The word kayfabe is new to me. I learned about it from reading Nathan Rabin’s 7 Days in Ohio: Trump, the Gathering of the Juggalos and the Summer Everything Went Insane. According to TVTropes:
“Kayfabe” is a carny term thought to have originated from the Pig Latin for “be fake,” possibly originally by pronouncing it backward (“kay-feeb”). Professional Wrestling adopted the term as a reference to the standard Fourth Wall features of separating the audience from the action. It is meant to convey the idea that, yes, pro wrestling is a genuine sport, and yes, this is how people act in real life. It is essentially Willing Suspension of Disbelief specifically for pro wrestling.

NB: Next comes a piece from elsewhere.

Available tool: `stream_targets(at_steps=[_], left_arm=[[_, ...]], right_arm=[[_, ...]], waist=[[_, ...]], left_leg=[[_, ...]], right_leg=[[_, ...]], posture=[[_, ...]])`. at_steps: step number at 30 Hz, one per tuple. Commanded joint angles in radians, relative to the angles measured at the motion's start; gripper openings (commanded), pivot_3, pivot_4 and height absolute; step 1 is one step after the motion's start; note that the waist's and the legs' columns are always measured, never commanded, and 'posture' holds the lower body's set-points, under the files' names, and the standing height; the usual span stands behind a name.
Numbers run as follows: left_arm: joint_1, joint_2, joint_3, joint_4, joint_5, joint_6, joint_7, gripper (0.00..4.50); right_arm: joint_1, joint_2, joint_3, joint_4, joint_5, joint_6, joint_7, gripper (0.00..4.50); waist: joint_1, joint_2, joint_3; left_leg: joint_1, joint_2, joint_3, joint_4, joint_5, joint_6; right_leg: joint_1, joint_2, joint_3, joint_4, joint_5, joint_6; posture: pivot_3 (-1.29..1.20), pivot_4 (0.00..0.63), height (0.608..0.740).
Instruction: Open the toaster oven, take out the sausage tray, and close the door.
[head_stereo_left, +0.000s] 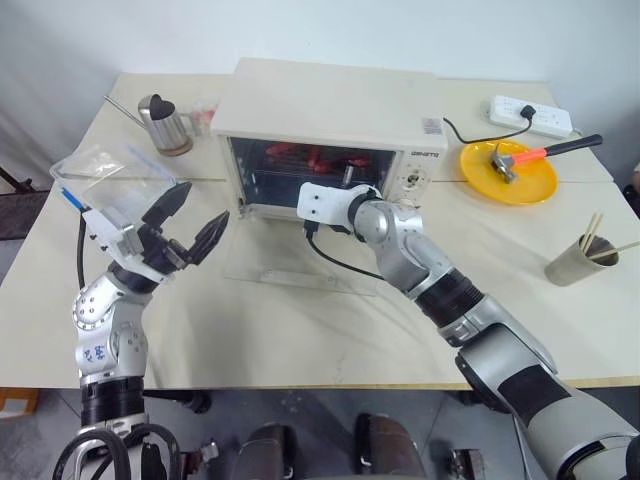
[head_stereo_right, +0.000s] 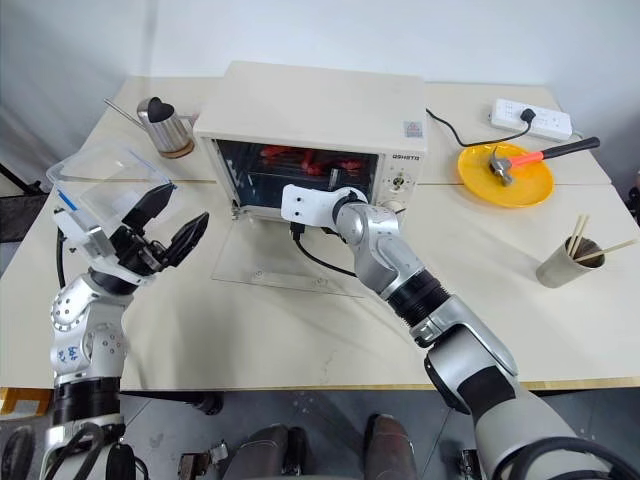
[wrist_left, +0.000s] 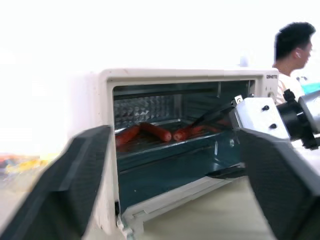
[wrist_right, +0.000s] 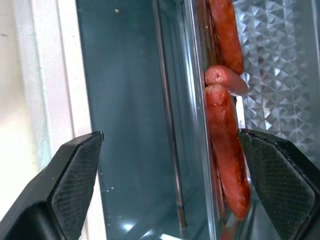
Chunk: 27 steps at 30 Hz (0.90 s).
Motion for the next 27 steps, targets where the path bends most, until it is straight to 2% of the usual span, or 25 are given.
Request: stream_targets(at_steps=[1, 6, 10, 11, 16, 20, 21, 27], left_arm=[[0.037, -0.01, 0.041, -0.115, -0.047, 0.011, 0.072, 4.48], [0.112, -0.009, 0.062, -0.178, -0.039, 0.032, 0.152, 4.48], [0.105, 0.002, 0.062, -0.183, -0.049, 0.038, 0.167, 4.5], [0.103, 0.004, 0.061, -0.183, -0.05, 0.04, 0.17, 4.5], [0.096, 0.011, 0.056, -0.178, -0.051, 0.049, 0.172, 4.5], [0.087, 0.013, 0.044, -0.168, -0.052, 0.055, 0.167, 4.5], [0.084, 0.014, 0.039, -0.165, -0.053, 0.059, 0.164, 4.5], [0.064, 0.015, 0.028, -0.151, -0.057, 0.081, 0.155, 4.5]], right_arm=[[-0.008, 0.02, -0.003, 0.024, -0.035, 0.037, -0.015, 4.5], [-0.019, 0.049, 0.012, 0.07, -0.083, 0.09, -0.033, 4.5], [-0.017, 0.066, 0.008, 0.085, -0.101, 0.127, -0.032, 3.68], [-0.017, 0.069, 0.005, 0.089, -0.104, 0.131, -0.036, 3.22], [-0.016, 0.077, 0.001, 0.082, -0.118, 0.143, -0.047, 1.48], [-0.007, 0.069, 0.004, 0.064, -0.136, 0.117, -0.07, 0.21], [-0.002, 0.066, 0.003, 0.056, -0.14, 0.106, -0.077, 0.02], [0.018, 0.046, -0.019, -0.018, -0.162, 0.082, -0.112, 0.02]], waist=[[0.001, 0.0, 0.0], [0.001, 0.0, 0.0], [0.006, 0.0, 0.0], [0.005, 0.0, 0.0], [0.005, 0.0, 0.0], [0.004, 0.0, -0.001], [0.004, -0.001, -0.001], [0.003, -0.001, -0.001]], left_leg=[[0.0, 0.0, 0.0, 0.0, 0.0, 0.0], [0.002, 0.0, 0.0, 0.0, 0.0, 0.0], [0.002, 0.0, -0.001, 0.0, 0.0, -0.001], [0.002, 0.0, -0.001, 0.0, 0.0, -0.001], [0.002, 0.0, -0.001, -0.001, 0.0, -0.001], [0.002, 0.0, -0.001, -0.001, 0.0, -0.001], [0.002, 0.0, -0.001, -0.001, 0.0, -0.001], [0.002, 0.0, -0.001, -0.001, 0.0, -0.001]], right_leg=[[0.0, 0.0, 0.0, 0.0, 0.0, 0.0], [0.001, 0.0, 0.0, 0.0, 0.0, -0.001], [0.002, 0.0, 0.0, -0.001, 0.0, -0.001], [0.002, 0.0, 0.0, -0.001, 0.0, -0.001], [0.002, 0.001, 0.0, -0.001, 0.0, -0.001], [0.002, 0.001, 0.0, -0.001, -0.001, -0.001], [0.002, 0.001, 0.0, -0.001, -0.001, -0.001], [0.002, 0.001, 0.0, -0.001, -0.001, -0.001]], posture=[[0.0, 0.15, 0.74], [0.0, 0.15, 0.74], [0.0, 0.15, 0.74], [0.0, 0.15, 0.74], [0.0, 0.15, 0.74], [0.0, 0.15, 0.74], [0.0, 0.15, 0.74], [0.0, 0.15, 0.74]])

Back in the old days, though, kayfabe was much more; it was pro wrestling’s real life Masquerade. Wrestlers, promoters, and everybody else involved with the business alike resorted to any means necessary to guard the secret that wrestling was rigged, from wrestlers roughing up any reporters who dared ask, “It’s all fake, right?” to (alleged) death threats towards anybody who threatened to expose the secret, through contacts with the Mafia and other organized crime. Heels [villains] and faces [heroes] weren’t allowed to travel, eat, or be seen with their “enemies” in public, and changed in separate locker rooms. Wrestlers lived their gimmicks 24/7 and those playing Wild Samoans or Foreign Wrestling Heels could not speak English in public if their characters didn’t. There are even rumors that some wrestlers would lie under oath in court to maintain the illusion, and some old-time heels tell stories about carrying guns for their own protection from those fans who took it just a bit too seriously. To get an idea of just how important kayfabe was, it’s interesting to watch shoot interviews with old-time wrestlers filmed in the modern era, even decades later when everyone knows that wrestling is fake, they often start speaking as if various angles and feuds were real and tend to dance around actually saying that wrestling is staged if pressed….
Now the only concept of kayfabe fakery is highly transferable to politics. In the 2016 Presidential Election, Donald Trump is obviously the heel. But the parallel breaks down somewhat with Hillary Clinton, whom Trump is trying to portray as the real heel. Using the language of kayfabe, this is one election in which there are no faces.